Interventional Pulmonologist Perspective: Treatment of Malignant Pleural Effusion

被引:0
作者
Andrew J. Sweatt
Arthur Sung
机构
[1] Stanford University,Division of Pulmonary and Critical Care Medicine
来源
Current Treatment Options in Oncology | 2014年 / 15卷
关键词
Malignant pleural effusion; Therapy; Pleurodesis; Talc; Thoracoscopy; Pleuroscopy; Chest tubes; Indwelling catheters;
D O I
暂无
中图分类号
学科分类号
摘要
The management of known malignant pleural effusions focuses around the initial thoracentesis and subsequent objective and subjective findings. A completely reexpanded lung after fluid removal and with symptomatic improvement predicts successful pleurodesis.
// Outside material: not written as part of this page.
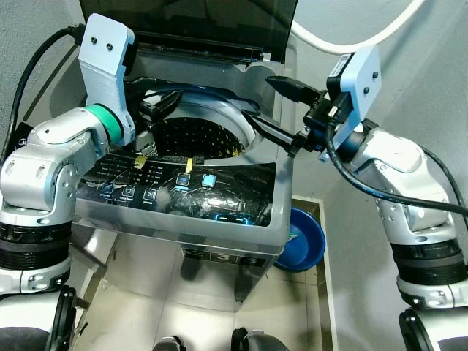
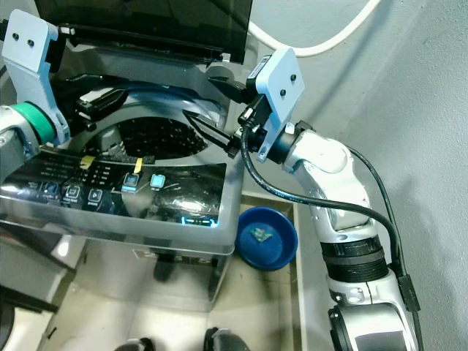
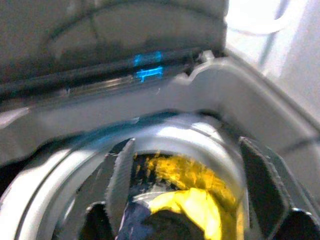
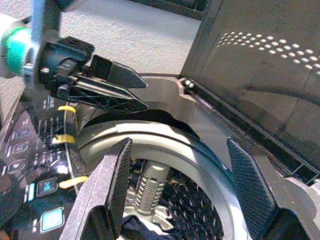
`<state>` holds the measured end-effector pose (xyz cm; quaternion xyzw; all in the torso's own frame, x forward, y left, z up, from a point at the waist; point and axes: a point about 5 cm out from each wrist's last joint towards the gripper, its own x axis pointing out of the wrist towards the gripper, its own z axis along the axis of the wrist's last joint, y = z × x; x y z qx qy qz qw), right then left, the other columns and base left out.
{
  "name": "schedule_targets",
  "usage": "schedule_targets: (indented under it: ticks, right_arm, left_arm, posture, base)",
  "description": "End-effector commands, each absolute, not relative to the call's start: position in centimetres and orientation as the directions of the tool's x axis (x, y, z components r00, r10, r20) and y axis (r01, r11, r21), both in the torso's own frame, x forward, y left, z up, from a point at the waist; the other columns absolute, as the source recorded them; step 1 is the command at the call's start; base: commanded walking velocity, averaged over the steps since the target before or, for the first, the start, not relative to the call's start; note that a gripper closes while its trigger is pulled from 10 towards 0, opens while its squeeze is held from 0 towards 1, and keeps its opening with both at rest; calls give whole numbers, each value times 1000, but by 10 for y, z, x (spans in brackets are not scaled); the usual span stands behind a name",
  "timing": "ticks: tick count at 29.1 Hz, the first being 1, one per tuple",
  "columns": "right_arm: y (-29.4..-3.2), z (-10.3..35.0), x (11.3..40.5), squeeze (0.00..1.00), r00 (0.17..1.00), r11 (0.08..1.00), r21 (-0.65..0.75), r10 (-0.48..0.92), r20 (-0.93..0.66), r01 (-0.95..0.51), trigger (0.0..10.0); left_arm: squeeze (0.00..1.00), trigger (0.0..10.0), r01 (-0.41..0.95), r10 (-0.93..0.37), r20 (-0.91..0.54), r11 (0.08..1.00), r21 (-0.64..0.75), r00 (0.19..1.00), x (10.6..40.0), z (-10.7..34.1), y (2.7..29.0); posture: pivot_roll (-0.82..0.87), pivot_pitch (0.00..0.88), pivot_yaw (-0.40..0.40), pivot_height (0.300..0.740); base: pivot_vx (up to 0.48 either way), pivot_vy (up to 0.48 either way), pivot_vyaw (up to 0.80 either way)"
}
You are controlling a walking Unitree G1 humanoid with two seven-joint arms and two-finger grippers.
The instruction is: Clothes washing
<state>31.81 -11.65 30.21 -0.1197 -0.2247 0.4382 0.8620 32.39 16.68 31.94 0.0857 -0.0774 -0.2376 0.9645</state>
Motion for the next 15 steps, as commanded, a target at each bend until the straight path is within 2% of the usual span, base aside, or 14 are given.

Pleurodesis method depends on center expertise as well as patient preference. Medical thoracoscopy does not require the operating room setting and is performed on the spontaneously breathing patient with similar success rate to surgical thoracoscopy in the appropriately selected patients. However, it is not widely available. Talc insufflation is preferred for even distribution of sprayed particles to pleural surfaces. Most often, patients can be discharged home within 24 to 48 hours after continuous chest tube suction. Indwelling pleural catheter has become popular given the ease of insertion and patient centered home drainage. Coordinated care with good patient and family education and support is paramount to maximizing the beneficial potential of the catheter. Complications are minimal, and catheters are easily removed if patients can no longer benefit from drainage, or if pleurodesis has occurred. In the setting of trapped lung as a result of visceral pleura encasement from tumor, indwelling catheter can still be useful if the patient improves with thoracentesis. However, if no subjective improvement is seen after thoracentesis for trapped lung, then no procedure is recommended and other modes of palliation should be sought.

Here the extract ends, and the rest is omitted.